::: Listed records :::

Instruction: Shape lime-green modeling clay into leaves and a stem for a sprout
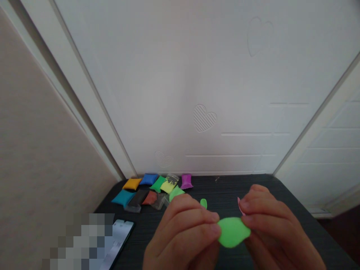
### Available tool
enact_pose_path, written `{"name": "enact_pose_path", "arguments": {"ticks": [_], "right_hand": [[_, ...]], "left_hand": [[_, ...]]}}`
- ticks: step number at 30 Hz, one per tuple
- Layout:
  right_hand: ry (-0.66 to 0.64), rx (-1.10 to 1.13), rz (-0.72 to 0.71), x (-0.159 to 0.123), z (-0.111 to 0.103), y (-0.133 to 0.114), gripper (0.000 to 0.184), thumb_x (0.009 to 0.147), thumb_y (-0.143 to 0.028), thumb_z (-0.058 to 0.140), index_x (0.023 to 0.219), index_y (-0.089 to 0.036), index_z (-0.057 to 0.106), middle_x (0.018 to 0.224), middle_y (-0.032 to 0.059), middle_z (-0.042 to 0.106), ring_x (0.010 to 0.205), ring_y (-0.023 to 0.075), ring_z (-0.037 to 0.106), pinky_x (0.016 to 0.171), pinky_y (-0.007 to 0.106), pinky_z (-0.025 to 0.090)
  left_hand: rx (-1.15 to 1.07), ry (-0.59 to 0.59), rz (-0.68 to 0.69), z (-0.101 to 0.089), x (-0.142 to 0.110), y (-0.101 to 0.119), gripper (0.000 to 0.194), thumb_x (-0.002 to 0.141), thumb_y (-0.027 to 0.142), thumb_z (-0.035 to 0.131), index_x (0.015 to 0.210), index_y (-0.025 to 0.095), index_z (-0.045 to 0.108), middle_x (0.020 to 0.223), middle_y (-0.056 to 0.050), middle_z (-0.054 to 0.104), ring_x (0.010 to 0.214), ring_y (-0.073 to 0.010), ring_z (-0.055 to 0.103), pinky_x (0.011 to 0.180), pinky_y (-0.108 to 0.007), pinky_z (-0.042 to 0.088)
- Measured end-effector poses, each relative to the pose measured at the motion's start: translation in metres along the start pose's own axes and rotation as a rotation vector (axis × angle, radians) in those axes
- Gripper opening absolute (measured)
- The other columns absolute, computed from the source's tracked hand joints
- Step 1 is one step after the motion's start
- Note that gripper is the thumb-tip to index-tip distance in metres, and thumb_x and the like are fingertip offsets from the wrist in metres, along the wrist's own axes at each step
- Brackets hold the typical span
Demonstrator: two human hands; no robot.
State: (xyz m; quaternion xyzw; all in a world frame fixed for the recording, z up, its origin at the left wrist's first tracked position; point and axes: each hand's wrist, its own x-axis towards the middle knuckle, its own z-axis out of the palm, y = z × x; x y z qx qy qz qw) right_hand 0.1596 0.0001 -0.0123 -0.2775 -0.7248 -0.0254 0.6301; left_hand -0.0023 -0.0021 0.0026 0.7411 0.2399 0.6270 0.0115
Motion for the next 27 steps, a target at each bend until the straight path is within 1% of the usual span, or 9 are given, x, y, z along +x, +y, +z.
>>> {"name": "enact_pose_path", "arguments": {"ticks": [3,5,7,9,11,13,19,24,27], "right_hand": [[0.001,-0.025,-0.079,0.005,0.001,-0.003,0.018,0.069,-0.006,0.060,0.082,-0.018,0.059,0.080,0.0022,0.062,0.072,0.0151,0.060,0.078,0.039,0.046],[0.044,-0.046,-0.080,0.008,0.001,-0.006,0.012,0.073,-0.010,0.059,0.080,-0.019,0.059,0.075,0.0008,0.062,0.068,0.0140,0.060,0.075,0.038,0.047],[0.080,-0.060,-0.073,0.011,0.001,-0.007,0.006,0.075,-0.013,0.058,0.077,-0.019,0.058,0.071,0.0002,0.061,0.065,0.0136,0.060,0.073,0.037,0.047],[0.053,-0.041,-0.089,0.012,0.000,-0.007,0.005,0.075,-0.016,0.059,0.078,-0.019,0.057,0.069,0.0002,0.062,0.064,0.0139,0.060,0.072,0.037,0.047],[0.015,-0.004,-0.093,0.011,-0.002,-0.005,0.012,0.071,-0.015,0.062,0.082,-0.017,0.056,0.071,0.0011,0.063,0.066,0.0148,0.060,0.073,0.038,0.047],[0.024,0.019,-0.082,0.010,-0.003,-0.002,0.017,0.070,-0.011,0.062,0.084,-0.017,0.056,0.076,0.0020,0.063,0.070,0.0155,0.060,0.077,0.039,0.046],[0.050,-0.023,-0.073,0.007,-0.004,0.001,0.019,0.068,-0.004,0.058,0.082,-0.017,0.058,0.077,0.0021,0.062,0.070,0.0148,0.059,0.077,0.038,0.046],[0.032,-0.014,-0.014,0.002,-0.007,0.007,0.028,0.063,-0.001,0.059,0.086,-0.016,0.060,0.082,0.0048,0.063,0.075,0.0178,0.059,0.081,0.043,0.044],[-0.014,0.032,0.076,0.002,-0.006,0.006,0.028,0.066,-0.001,0.057,0.089,-0.019,0.059,0.080,0.0042,0.063,0.076,0.0184,0.059,0.076,0.041,0.046]], "left_hand": [[0.014,0.081,0.000,0.003,-0.002,0.000,0.013,0.070,0.014,0.064,0.081,0.018,0.059,0.073,-0.001,0.066,0.068,-0.0132,0.061,0.069,-0.028,0.052],[0.048,0.106,-0.009,0.004,-0.002,0.000,0.013,0.069,0.016,0.066,0.080,0.019,0.060,0.073,-0.001,0.066,0.069,-0.0141,0.061,0.070,-0.030,0.053],[0.073,0.115,0.002,0.004,-0.003,0.000,0.012,0.068,0.017,0.066,0.079,0.020,0.060,0.072,0.000,0.065,0.071,-0.0144,0.061,0.071,-0.031,0.052],[0.070,0.109,0.014,0.002,-0.003,0.000,0.011,0.070,0.017,0.065,0.079,0.019,0.060,0.071,0.000,0.065,0.070,-0.0139,0.061,0.072,-0.030,0.053],[0.051,0.080,0.008,0.001,-0.003,0.000,0.013,0.070,0.017,0.064,0.081,0.019,0.058,0.071,0.000,0.065,0.069,-0.0135,0.061,0.071,-0.030,0.053],[0.040,0.047,-0.007,-0.002,-0.002,0.000,0.018,0.068,0.014,0.065,0.082,0.019,0.057,0.072,0.000,0.066,0.069,-0.0133,0.061,0.071,-0.029,0.053],[0.044,-0.148,0.012,-0.004,0.006,-0.002,0.027,0.063,0.004,0.064,0.085,0.018,0.056,0.073,-0.001,0.067,0.068,-0.0133,0.062,0.070,-0.027,0.052],[0.007,-0.124,-0.081,0.005,0.006,-0.002,0.022,0.064,0.008,0.062,0.083,0.016,0.058,0.075,-0.004,0.066,0.073,-0.0156,0.061,0.070,-0.028,0.050],[0.038,-0.150,-0.147,0.009,0.003,0.000,0.015,0.067,0.008,0.058,0.080,0.017,0.059,0.073,-0.003,0.065,0.072,-0.0154,0.060,0.069,-0.028,0.049]]}}
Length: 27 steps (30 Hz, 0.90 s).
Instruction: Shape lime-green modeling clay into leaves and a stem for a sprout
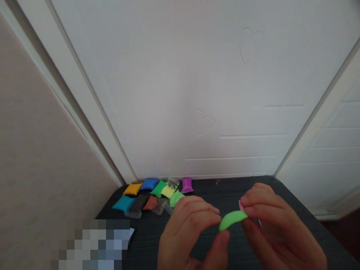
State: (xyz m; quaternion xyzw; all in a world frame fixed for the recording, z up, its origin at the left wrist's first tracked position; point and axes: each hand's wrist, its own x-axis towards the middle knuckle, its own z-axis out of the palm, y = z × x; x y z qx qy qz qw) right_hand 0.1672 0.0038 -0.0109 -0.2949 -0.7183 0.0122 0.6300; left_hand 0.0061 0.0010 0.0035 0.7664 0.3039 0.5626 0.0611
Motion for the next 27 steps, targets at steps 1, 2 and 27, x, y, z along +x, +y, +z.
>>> {"name": "enact_pose_path", "arguments": {"ticks": [1,2,27], "right_hand": [[-0.018,0.029,0.051,0.000,0.000,-0.001,0.028,0.067,-0.002,0.057,0.090,-0.019,0.058,0.080,0.0039,0.063,0.076,0.0182,0.059,0.073,0.038,0.048],[-0.038,0.065,0.110,0.000,0.000,-0.002,0.028,0.069,-0.004,0.057,0.092,-0.020,0.058,0.080,0.0038,0.063,0.076,0.0178,0.060,0.070,0.035,0.049],[-0.416,0.262,0.322,0.001,0.000,0.002,0.037,0.073,-0.014,0.061,0.108,-0.028,0.055,0.093,0.0015,0.064,0.083,0.0145,0.061,0.069,0.024,0.052]], "left_hand": [[0.019,-0.018,-0.027,0.000,-0.001,0.001,0.015,0.068,0.007,0.056,0.078,0.017,0.059,0.073,-0.003,0.065,0.071,-0.0149,0.060,0.069,-0.028,0.049],[0.034,-0.038,-0.059,0.001,-0.002,0.002,0.015,0.069,0.006,0.055,0.077,0.017,0.059,0.072,-0.003,0.065,0.071,-0.0146,0.059,0.069,-0.028,0.049],[-0.330,-0.135,-0.601,-0.003,-0.006,-0.004,0.007,0.073,0.020,0.058,0.078,0.017,0.062,0.069,-0.002,0.063,0.065,-0.0147,0.058,0.058,-0.024,0.047]]}}
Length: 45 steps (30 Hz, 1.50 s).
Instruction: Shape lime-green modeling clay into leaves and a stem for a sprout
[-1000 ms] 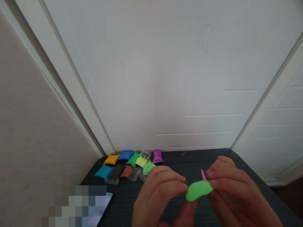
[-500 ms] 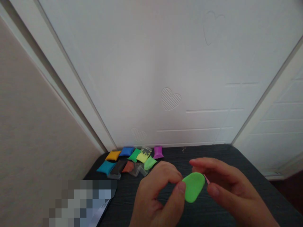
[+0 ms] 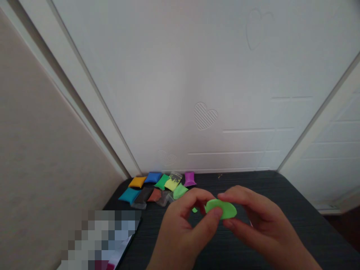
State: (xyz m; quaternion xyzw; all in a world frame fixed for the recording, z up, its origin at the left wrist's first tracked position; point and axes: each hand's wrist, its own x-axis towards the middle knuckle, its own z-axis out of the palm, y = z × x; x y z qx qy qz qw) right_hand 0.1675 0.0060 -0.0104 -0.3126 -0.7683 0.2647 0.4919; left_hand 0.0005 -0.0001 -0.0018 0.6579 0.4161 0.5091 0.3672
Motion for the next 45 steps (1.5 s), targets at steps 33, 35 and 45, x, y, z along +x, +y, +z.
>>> {"name": "enact_pose_path", "arguments": {"ticks": [33,35,45], "right_hand": [[0.200,-0.155,0.034,0.004,0.010,0.004,0.016,0.077,-0.012,0.056,0.088,-0.023,0.056,0.088,-0.0017,0.058,0.084,0.0105,0.054,0.073,0.022,0.043],[0.200,-0.187,0.017,0.004,0.011,0.004,0.016,0.077,-0.011,0.056,0.088,-0.022,0.056,0.088,-0.0012,0.058,0.085,0.0109,0.054,0.073,0.023,0.043],[0.287,-0.251,-0.097,0.003,0.019,0.002,0.020,0.074,-0.006,0.055,0.090,-0.018,0.055,0.086,0.0025,0.057,0.082,0.0134,0.054,0.070,0.028,0.045]], "left_hand": [[0.153,0.049,-0.010,0.011,0.001,-0.007,0.005,0.079,0.023,0.052,0.083,0.020,0.055,0.079,0.001,0.060,0.075,-0.0131,0.055,0.068,-0.025,0.043],[0.241,0.105,0.056,0.011,0.001,-0.006,0.006,0.077,0.021,0.054,0.082,0.020,0.056,0.077,0.001,0.060,0.073,-0.0129,0.055,0.066,-0.025,0.043],[0.193,0.267,0.187,0.020,-0.001,-0.013,0.012,0.074,0.013,0.058,0.082,0.022,0.058,0.077,0.004,0.062,0.073,-0.0101,0.057,0.065,-0.020,0.044]]}}
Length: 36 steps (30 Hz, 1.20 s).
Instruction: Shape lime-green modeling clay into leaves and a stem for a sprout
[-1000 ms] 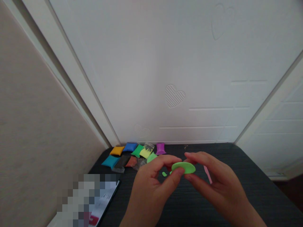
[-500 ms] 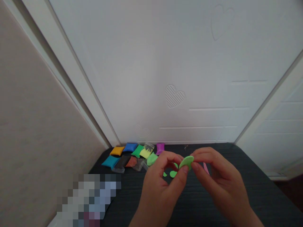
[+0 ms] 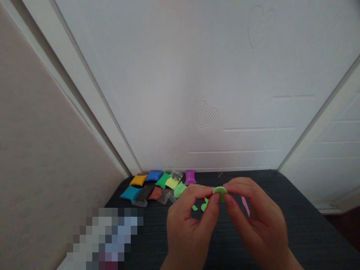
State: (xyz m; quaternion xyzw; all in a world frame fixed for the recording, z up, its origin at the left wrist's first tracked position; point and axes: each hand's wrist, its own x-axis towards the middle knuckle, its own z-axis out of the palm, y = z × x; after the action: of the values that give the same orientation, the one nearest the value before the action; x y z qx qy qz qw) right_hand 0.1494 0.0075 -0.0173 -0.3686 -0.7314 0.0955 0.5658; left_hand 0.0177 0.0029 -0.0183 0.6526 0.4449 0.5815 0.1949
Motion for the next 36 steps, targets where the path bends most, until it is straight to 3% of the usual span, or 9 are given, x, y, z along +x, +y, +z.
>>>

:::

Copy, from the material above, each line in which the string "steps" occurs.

Completed task:
Motion for the next 27 steps, a target at each bend until the straight path is within 1% of the usual span, or 9 are given, x, y, z along +x, +y, +z.
Length: 27 steps (30 Hz, 0.90 s).
Motion for the next 27 steps, targets at steps 1, 2 and 27, x, y, z along +x, +y, +z.
Length: 45 steps (30 Hz, 1.50 s).
Motion for the next 45 steps (1.5 s), targets at steps 33, 35 and 45, x, y, z along +x, +y, +z.
Length: 36 steps (30 Hz, 1.20 s).
Motion for the next 36 steps, targets where the path bends most, until it is straight to 3% of the usual span, or 9 are given, x, y, z along +x, +y, +z.

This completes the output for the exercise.